_Exercise description_
Find and copy each line of the data that includes "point".

-------- Given data --------

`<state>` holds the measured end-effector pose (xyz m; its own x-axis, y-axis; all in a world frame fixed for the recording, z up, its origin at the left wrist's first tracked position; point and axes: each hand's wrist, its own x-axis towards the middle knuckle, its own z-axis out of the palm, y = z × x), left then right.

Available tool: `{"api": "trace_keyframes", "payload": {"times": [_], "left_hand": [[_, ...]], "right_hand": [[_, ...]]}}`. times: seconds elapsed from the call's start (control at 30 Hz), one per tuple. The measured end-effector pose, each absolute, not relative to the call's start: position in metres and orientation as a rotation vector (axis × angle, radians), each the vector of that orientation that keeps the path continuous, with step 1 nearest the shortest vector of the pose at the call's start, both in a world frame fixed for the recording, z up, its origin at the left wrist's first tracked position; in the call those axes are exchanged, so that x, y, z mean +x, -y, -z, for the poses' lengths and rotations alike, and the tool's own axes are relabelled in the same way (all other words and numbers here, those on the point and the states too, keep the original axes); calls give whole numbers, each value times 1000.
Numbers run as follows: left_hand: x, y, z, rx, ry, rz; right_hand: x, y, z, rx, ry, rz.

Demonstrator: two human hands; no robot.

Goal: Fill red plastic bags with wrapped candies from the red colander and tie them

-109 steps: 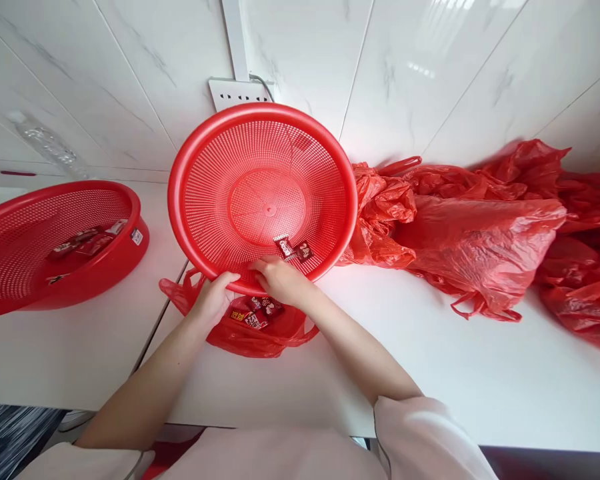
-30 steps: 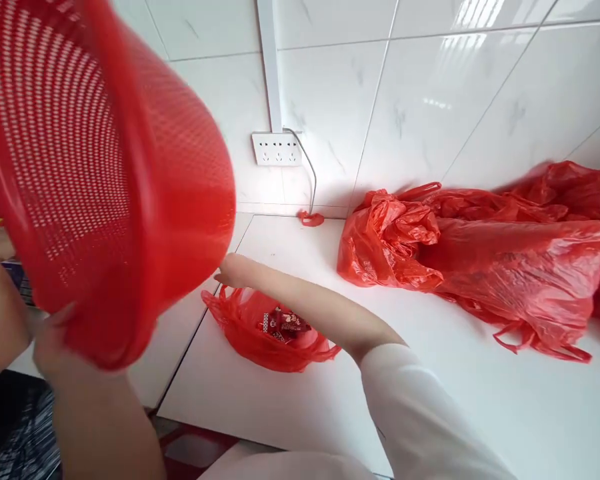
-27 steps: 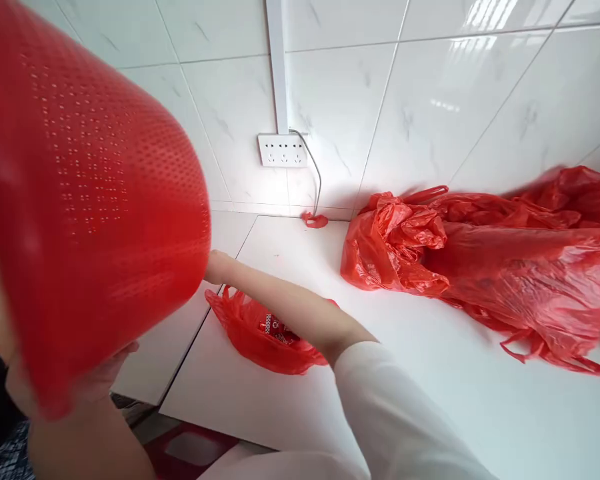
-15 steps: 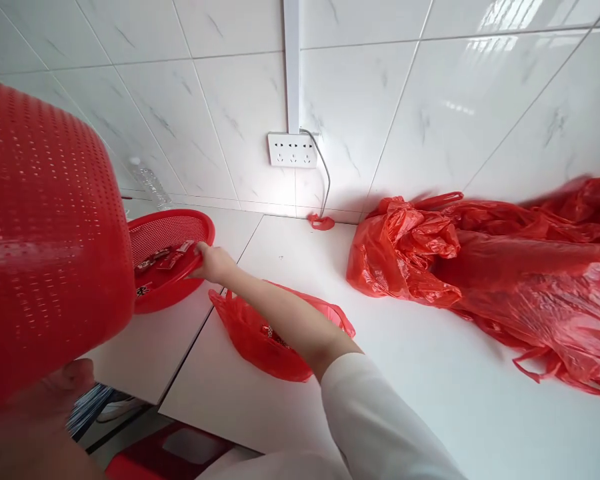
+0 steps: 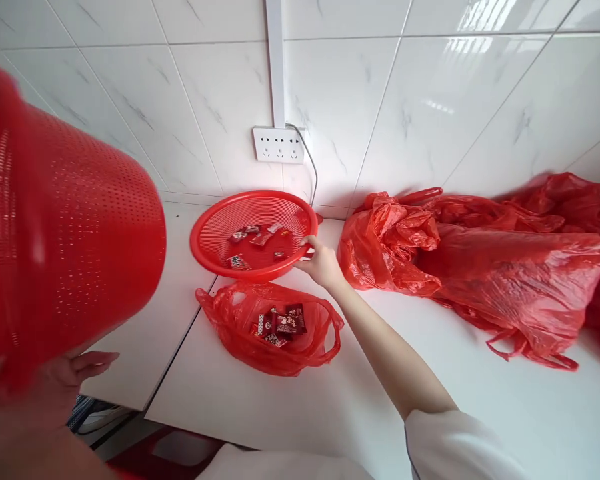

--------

_Output of the task_
`<state>` holds the measured end-effector pose (xyz m; its own x-axis, y-axis; all in a world frame fixed for the recording, z up, its origin at the left wrist's first tracked position; point and axes: each hand's wrist, its own x-axis towards the middle knuckle, its own z-axis out of the palm, y = z × x), left then right.
Available tool: `{"api": "trace_keyframes", "payload": {"times": [_], "left_hand": [[_, ...]], "right_hand": [[_, ...]]}}`. times: seconds elapsed from the call's start (control at 30 Hz), one per tuple. The measured end-effector pose, each absolute, not relative to the call's start: position in metres and orientation as a rotation vector (axis × angle, radians), each the vector of that orientation that keeps the path continuous, with step 1 nearest the shortest vector of the pose at the call's start, both in a world frame fixed for the recording, z up, its origin at the left wrist's first tracked position; in the call those axes are exchanged, so that x, y, z mean +x, -y, -z, for the poses' lengths and rotations alike, and the tool's own axes are relabelled in the same way (all other words and numbers here, those on the point and the states too, keep the original axes); calls give whole numbers, each value times 1000.

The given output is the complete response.